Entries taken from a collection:
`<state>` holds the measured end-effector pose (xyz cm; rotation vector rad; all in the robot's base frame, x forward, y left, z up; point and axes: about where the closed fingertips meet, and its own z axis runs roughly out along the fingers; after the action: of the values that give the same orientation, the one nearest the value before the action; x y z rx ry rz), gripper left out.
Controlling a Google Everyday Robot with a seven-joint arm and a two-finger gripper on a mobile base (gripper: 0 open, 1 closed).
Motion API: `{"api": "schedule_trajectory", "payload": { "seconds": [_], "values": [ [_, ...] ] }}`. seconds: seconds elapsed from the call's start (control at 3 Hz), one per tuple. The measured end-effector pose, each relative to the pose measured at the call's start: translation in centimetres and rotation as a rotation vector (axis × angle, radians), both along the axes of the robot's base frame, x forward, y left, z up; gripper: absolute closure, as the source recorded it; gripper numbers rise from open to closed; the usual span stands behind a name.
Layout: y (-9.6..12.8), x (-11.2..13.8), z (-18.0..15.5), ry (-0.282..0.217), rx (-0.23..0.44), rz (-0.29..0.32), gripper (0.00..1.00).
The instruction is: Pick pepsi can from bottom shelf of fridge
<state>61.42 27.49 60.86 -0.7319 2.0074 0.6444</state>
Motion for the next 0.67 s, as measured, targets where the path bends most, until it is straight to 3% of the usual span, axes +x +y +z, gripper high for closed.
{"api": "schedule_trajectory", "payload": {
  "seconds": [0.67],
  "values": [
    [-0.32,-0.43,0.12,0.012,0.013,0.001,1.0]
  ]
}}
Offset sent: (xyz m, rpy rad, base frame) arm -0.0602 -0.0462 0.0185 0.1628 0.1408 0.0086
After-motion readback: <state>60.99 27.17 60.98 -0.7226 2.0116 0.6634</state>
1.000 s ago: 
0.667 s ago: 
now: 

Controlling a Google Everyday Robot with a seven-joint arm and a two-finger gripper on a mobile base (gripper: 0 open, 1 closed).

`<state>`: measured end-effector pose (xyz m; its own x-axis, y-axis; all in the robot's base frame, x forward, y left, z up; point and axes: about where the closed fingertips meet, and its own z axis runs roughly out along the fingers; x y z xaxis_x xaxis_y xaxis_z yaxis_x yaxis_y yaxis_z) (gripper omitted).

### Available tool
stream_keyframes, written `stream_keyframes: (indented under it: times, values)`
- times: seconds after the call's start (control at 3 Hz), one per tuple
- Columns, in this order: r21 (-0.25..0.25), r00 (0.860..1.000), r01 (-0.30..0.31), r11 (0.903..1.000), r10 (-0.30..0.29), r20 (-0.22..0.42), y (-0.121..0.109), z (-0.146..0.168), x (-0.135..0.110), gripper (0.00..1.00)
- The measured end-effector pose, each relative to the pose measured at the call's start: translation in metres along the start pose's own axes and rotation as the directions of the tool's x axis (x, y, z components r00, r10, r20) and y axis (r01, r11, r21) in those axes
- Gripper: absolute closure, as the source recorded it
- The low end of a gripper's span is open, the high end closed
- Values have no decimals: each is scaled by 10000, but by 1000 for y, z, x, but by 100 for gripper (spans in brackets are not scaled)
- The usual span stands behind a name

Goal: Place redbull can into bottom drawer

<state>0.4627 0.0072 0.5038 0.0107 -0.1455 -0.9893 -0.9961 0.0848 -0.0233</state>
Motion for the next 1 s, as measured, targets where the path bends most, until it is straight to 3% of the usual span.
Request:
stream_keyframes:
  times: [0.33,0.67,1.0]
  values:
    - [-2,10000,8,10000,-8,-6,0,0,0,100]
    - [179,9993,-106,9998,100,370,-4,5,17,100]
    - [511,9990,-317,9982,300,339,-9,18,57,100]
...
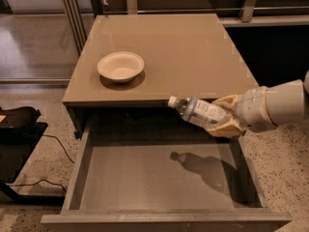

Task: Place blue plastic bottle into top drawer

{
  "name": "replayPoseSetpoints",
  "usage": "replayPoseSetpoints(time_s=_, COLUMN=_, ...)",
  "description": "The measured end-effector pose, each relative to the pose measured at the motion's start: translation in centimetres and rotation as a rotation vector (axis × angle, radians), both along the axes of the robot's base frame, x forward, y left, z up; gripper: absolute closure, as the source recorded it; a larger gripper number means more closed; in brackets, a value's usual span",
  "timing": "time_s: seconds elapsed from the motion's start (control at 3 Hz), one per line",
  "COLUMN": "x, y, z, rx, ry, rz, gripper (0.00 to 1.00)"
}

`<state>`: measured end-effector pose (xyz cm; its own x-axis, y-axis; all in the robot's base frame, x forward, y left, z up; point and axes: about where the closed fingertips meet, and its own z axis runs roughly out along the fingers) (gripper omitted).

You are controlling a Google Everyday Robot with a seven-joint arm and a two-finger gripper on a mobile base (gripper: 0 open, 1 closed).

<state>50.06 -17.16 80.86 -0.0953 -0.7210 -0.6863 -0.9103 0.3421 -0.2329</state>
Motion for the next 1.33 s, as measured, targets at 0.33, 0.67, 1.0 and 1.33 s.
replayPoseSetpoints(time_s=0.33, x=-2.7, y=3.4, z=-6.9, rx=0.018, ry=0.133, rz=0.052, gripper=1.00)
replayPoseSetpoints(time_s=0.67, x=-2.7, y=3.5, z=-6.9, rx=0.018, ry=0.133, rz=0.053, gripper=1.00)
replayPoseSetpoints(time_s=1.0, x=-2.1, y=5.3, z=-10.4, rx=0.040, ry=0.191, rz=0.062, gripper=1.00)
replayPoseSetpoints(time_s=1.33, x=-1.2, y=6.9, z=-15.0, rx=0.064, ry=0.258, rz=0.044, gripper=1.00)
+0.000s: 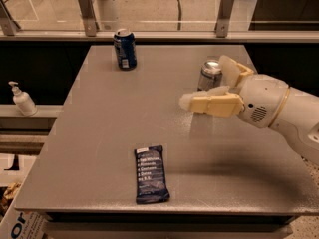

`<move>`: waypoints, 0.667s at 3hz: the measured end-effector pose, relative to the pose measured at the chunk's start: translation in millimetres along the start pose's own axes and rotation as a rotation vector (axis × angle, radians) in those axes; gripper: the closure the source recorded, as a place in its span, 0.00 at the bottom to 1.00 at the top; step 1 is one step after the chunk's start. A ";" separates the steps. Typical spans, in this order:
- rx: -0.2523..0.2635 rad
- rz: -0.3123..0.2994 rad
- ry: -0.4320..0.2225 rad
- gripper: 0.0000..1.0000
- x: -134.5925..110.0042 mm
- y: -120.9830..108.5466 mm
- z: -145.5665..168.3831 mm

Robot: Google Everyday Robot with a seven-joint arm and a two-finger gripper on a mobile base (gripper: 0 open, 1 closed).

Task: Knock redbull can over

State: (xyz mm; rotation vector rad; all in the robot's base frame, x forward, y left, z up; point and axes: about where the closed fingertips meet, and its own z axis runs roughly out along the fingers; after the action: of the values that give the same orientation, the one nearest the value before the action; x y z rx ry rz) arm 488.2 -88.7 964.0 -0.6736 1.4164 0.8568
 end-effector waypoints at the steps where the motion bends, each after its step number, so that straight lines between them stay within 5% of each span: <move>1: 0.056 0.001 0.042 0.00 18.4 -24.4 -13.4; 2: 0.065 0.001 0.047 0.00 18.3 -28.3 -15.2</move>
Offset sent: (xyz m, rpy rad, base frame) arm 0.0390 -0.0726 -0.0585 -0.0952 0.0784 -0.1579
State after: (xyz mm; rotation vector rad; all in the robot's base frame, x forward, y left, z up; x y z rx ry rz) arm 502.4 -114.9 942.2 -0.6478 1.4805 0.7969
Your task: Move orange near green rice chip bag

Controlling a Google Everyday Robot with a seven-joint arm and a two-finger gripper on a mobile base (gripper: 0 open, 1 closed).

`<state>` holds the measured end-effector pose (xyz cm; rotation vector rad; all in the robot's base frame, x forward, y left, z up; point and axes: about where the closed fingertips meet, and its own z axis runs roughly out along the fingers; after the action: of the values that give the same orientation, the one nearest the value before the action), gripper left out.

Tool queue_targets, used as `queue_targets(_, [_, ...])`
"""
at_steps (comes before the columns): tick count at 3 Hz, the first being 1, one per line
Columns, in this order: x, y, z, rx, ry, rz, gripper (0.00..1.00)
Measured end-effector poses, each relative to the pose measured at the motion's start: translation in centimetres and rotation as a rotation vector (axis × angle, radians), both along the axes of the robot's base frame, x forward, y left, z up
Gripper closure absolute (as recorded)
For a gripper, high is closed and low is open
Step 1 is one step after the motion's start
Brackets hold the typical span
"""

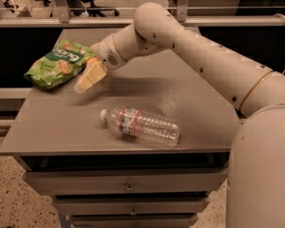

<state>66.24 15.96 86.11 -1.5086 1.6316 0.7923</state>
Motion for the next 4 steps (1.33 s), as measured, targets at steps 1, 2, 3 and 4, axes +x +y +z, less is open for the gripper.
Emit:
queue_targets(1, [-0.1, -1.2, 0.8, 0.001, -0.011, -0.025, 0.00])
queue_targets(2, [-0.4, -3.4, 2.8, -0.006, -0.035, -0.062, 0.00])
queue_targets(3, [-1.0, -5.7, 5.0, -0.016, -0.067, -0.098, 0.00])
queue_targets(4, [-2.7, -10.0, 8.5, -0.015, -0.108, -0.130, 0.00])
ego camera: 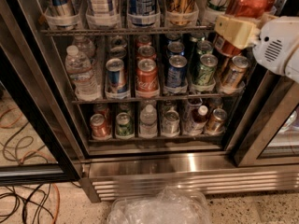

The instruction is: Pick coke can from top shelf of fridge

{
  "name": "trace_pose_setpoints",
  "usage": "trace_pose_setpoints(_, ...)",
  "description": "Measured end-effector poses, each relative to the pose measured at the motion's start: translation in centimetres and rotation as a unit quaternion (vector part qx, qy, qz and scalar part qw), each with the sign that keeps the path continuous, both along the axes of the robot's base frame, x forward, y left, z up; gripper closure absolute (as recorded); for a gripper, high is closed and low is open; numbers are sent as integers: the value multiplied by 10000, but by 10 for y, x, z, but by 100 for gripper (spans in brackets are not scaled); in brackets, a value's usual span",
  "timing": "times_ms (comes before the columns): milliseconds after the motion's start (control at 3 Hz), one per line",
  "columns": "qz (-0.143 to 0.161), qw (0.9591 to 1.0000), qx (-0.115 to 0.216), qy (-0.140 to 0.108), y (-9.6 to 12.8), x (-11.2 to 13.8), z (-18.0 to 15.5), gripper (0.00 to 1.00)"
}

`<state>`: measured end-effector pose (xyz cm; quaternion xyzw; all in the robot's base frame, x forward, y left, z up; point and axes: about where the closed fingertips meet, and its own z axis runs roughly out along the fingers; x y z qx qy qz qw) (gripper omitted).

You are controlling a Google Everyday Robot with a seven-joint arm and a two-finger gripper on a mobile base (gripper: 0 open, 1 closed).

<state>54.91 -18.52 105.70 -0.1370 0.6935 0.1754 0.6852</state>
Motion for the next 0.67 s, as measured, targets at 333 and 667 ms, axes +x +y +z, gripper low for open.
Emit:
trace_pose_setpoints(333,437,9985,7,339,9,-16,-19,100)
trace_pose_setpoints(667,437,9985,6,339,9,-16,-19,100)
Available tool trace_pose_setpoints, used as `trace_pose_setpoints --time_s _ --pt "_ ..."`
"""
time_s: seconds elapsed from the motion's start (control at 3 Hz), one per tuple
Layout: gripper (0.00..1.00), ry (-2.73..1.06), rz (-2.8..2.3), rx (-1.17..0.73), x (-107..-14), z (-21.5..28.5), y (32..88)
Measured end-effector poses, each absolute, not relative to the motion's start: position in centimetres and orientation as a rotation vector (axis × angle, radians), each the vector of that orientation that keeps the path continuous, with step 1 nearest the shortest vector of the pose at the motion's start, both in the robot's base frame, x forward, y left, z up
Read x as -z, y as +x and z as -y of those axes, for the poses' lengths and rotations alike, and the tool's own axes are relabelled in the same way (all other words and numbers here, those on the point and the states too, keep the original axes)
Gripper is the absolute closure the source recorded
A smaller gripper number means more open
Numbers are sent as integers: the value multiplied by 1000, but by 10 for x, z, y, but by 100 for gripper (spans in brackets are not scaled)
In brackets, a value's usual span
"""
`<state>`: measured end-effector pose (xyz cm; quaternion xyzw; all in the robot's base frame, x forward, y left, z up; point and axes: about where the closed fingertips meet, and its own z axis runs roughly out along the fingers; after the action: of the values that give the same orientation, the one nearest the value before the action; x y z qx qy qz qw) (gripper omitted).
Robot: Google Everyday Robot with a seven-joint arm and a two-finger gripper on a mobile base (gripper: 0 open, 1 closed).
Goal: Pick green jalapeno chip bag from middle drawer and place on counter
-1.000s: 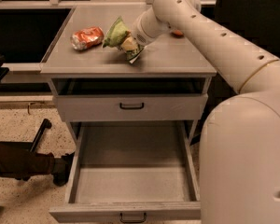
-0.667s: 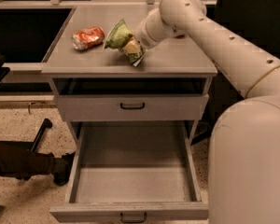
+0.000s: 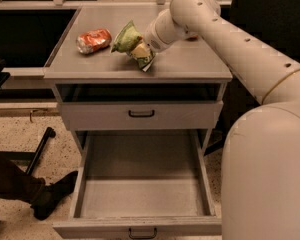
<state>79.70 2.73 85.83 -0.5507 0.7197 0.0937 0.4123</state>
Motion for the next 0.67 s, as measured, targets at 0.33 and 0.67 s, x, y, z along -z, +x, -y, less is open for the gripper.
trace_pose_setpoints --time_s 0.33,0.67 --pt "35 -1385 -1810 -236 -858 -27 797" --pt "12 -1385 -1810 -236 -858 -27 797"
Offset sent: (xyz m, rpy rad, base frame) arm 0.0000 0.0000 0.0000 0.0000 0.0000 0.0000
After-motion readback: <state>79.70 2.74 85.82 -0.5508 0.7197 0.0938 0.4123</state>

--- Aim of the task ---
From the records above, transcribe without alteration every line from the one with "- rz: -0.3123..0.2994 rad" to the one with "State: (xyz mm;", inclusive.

--- Written response ---
- rz: -0.3123..0.2994 rad
- ry: -0.4320..0.2225 rad
- gripper: 0.0000..1.0000
- x: -134.5925..110.0042 mm
- y: -120.9830..108.5466 mm
- z: -145.5665..168.3831 mm

Robot: Google Everyday Robot with a seven-joint arm and a two-finger gripper on a mobile base (gripper: 0 open, 1 closed).

Task: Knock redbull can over

State: (xyz mm; rotation vector rad; all in the robot's base frame, x forward, y left, z up; point and axes: about where the closed fingertips meet, and its own z axis runs roughly out along the fingers; after the action: of the values that give the same orientation, the one nearest the value before the action; x y z rx ry rz) arm 488.2 -88.7 964.0 -0.6736 1.4164 0.8568

There is nothing further to this exercise.